A China está acelerando seu programa nuclear e pode ultrapassar a capacidade dos Estados Unidos em poucos anos, segundo reportagem divulgada nesta semana. O país asiático investe pesado na construção de novos reatores, enquanto o setor americano esbarra em burocracia e custos elevados.
Dados apontam que Pequim opera hoje cerca de 55 reatores, com mais de 20 em construção.

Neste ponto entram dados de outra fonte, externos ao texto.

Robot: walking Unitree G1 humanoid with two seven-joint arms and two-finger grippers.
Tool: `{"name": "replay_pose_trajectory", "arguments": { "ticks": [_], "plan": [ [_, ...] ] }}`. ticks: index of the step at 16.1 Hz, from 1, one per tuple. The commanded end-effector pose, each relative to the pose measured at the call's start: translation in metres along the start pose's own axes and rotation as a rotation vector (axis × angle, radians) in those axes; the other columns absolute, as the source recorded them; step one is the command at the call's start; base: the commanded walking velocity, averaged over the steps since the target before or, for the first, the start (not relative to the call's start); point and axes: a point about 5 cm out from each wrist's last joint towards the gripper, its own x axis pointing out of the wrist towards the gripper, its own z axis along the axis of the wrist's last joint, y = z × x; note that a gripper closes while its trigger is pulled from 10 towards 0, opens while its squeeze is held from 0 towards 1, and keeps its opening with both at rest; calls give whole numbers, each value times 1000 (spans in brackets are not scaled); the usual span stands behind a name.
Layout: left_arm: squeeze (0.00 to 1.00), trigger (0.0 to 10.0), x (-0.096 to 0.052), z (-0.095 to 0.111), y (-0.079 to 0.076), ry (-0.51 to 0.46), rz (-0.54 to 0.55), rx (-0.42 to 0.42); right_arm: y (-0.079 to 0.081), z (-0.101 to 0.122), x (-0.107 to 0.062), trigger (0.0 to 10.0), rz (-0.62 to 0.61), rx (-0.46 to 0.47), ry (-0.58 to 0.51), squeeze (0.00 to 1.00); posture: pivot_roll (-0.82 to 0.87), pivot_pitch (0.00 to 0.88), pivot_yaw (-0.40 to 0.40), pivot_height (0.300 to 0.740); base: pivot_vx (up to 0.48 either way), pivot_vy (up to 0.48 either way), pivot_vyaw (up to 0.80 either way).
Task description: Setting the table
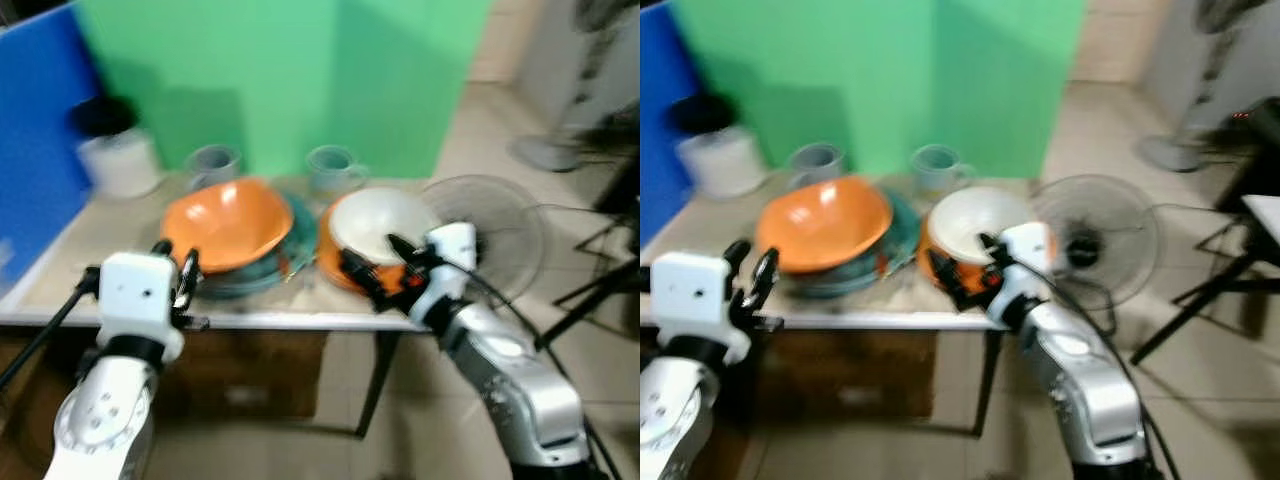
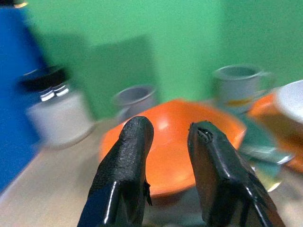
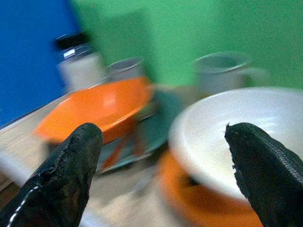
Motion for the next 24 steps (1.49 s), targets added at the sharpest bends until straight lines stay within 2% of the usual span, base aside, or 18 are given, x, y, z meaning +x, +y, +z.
{"name": "replay_pose_trajectory", "arguments": {
  "ticks": [1,4,6,8,12,13,14,15,16,18,21,22,23,24],
  "plan": [
    [0,10000,0,1,-3,1,-33,5,-4,14,1,10000,-20,9,-59,0,8,0,33,740,330,0,0],
    [0,10000,3,6,-6,-28,-81,2,-9,28,1,10000,-55,34,-127,0,6,0,31,740,330,0,0],
    [0,10000,10,15,-14,-71,-173,-38,-18,41,5,10000,-113,9,-142,0,8,0,27,740,165,0,-800],
    [0,10000,13,21,-22,-84,-282,-31,-32,50,12,10000,-169,-19,-107,0,5,0,32,740,0,0,0],
    [0,10000,8,29,-39,-98,-496,-32,-63,57,6,10000,-248,-25,41,0,-1,0,31,740,0,0,0],
    [0,10000,5,28,-45,-67,-577,-26,-73,53,0,10000,-193,20,168,0,-7,0,32,740,0,0,0],
    [0,10000,4,27,-46,-60,-604,-23,-76,51,-2,10000,-179,27,208,0,-8,0,32,740,0,0,0],
    [0,10000,4,27,-49,-47,-653,-21,-89,45,-9,10000,-201,53,301,0,-13,0,33,740,0,0,0],
    [0,10000,4,27,-49,-44,-673,-16,-96,43,-11,10000,-237,78,323,0,-14,0,32,740,0,0,0],
    [0,10000,3,25,-52,-24,-737,4,-105,37,-13,10000,-283,91,373,0,-16,0,28,740,0,0,0],
    [0,10000,-1,24,-55,-5,-804,-9,-105,30,-17,10000,-262,179,460,0,-19,0,29,740,0,0,0],
    [0,10000,-2,25,-56,-1,-819,-14,-102,27,-21,4980,-231,235,524,0,-20,0,30,740,0,0,0],
    [0,10000,-2,25,-56,-2,-821,-13,-99,25,-21,4549,-203,289,540,0,-23,0,31,740,0,0,0],
    [0,10000,-2,25,-56,-3,-823,-11,-98,24,-21,235,-190,328,533,0,-23,0,31,740,0,0,0]
  ]
}}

Já os EUA, que lideram o ranking há décadas, têm 93 reatores ativos, mas nenhum projeto novo em andamento desde 2016. A diferença deve diminuir rapidamente, avaliam especialistas.
A expansão chinesa não é apenas numérica. O país aposta em tecnologias de quarta geração, como reatores de sal fundido e pequenos modulares, para reduzir custos e aumentar a segurança. Enquanto isso, projetos americanos como o de Vogtle, na Geórgia, estouraram o orçamento em mais de US$ 30 bilhões.

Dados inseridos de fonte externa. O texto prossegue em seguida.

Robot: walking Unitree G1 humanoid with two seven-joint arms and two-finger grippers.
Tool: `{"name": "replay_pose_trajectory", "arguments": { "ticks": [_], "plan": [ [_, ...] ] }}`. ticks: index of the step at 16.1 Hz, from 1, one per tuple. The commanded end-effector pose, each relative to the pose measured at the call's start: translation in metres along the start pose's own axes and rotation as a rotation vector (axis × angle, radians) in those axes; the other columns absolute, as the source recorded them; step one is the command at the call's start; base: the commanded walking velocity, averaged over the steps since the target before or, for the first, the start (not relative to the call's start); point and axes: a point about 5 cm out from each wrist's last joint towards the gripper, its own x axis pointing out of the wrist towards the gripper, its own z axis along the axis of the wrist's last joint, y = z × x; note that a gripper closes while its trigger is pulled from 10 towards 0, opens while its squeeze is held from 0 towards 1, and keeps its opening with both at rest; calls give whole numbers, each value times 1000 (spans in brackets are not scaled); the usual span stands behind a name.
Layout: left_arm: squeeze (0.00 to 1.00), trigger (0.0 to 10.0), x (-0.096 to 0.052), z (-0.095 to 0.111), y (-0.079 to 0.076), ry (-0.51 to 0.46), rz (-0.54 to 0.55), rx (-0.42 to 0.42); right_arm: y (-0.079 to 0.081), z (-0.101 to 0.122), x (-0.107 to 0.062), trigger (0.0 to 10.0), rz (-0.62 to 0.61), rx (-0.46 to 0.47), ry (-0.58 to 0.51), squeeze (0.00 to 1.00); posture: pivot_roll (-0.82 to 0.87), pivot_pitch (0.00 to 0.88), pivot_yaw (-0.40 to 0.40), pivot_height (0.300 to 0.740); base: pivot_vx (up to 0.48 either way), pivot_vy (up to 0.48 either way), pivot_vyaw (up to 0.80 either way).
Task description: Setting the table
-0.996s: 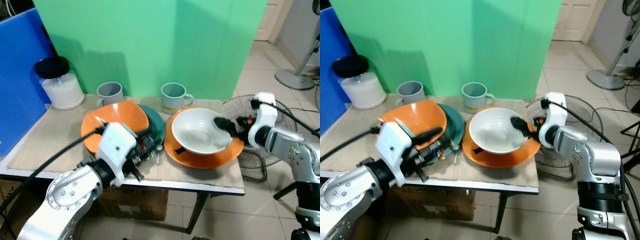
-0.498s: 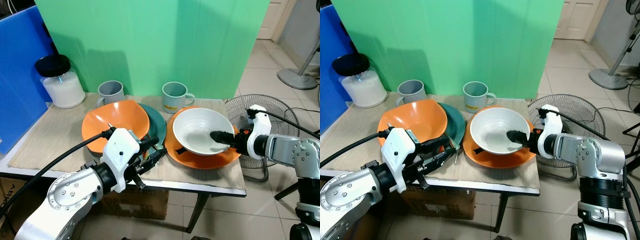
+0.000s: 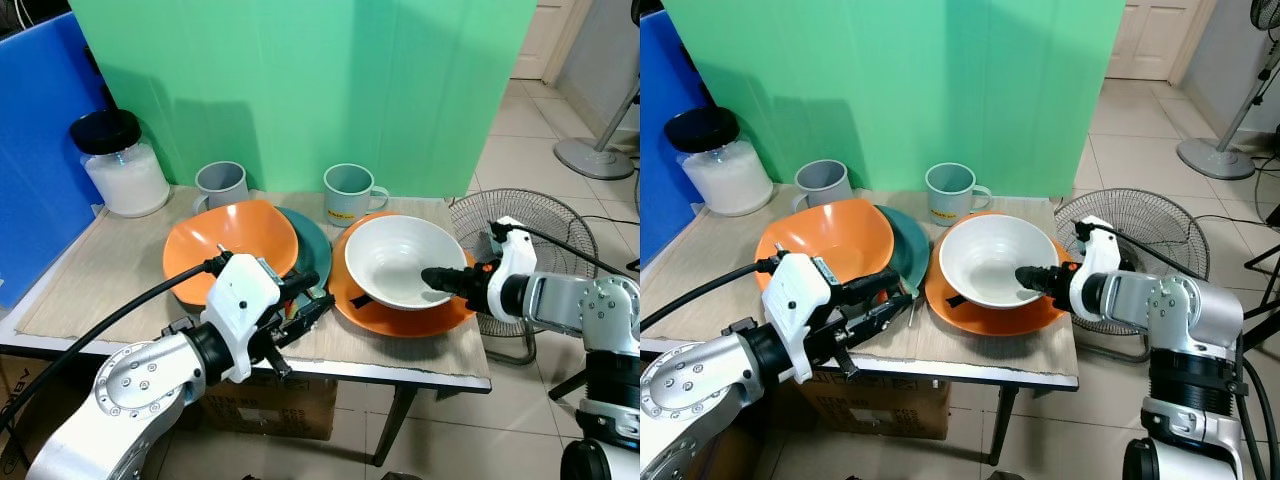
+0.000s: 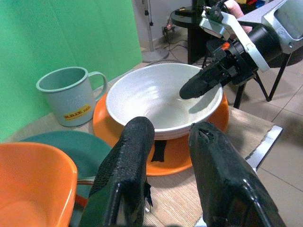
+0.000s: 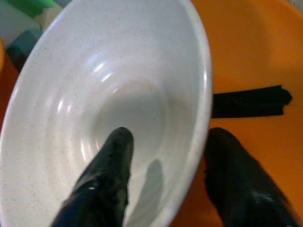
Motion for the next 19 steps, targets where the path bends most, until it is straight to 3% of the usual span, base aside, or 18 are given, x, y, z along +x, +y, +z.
{"name": "replay_pose_trajectory", "arguments": {
  "ticks": [1,11,14,16,19],
  "plan": [
    [0,10000,0,2,-2,1,-14,14,3,4,-2,0,6,4,-11,0,-20,0,30,740,0,0,0],
    [0,10000,1,1,-1,9,-27,27,2,3,-3,0,-3,64,-19,0,-27,0,38,740,0,0,0],
    [0,10000,1,1,0,1,-21,24,7,15,-11,0,63,87,-146,0,-34,0,49,740,0,0,0],
    [0,10000,2,2,3,-15,8,23,10,24,-26,0,115,127,-242,0,-37,0,54,740,0,0,0],
    [0,10000,4,4,12,-35,97,39,18,29,-42,0,148,61,-374,0,-43,0,62,740,0,0,0]
  ]
}}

Para analistas, a corrida nuclear tem impacto geopolítico direto, já que a energia atômica é vista como peça-chave na transição energética e na disputa por influência global. A China também lidera na exportação de tecnologia nuclear para países emergentes, ampliando sua presença em mercados estratégicos.
O próximo passo esperado é a conclusão dos reatores em construção até 2030, o que pode consolidar a liderança chinesa. Nos EUA, a pressão por reformas regulatórias e incentivos federais deve crescer, mas o ritmo lento sugere que a virada é questão de tempo.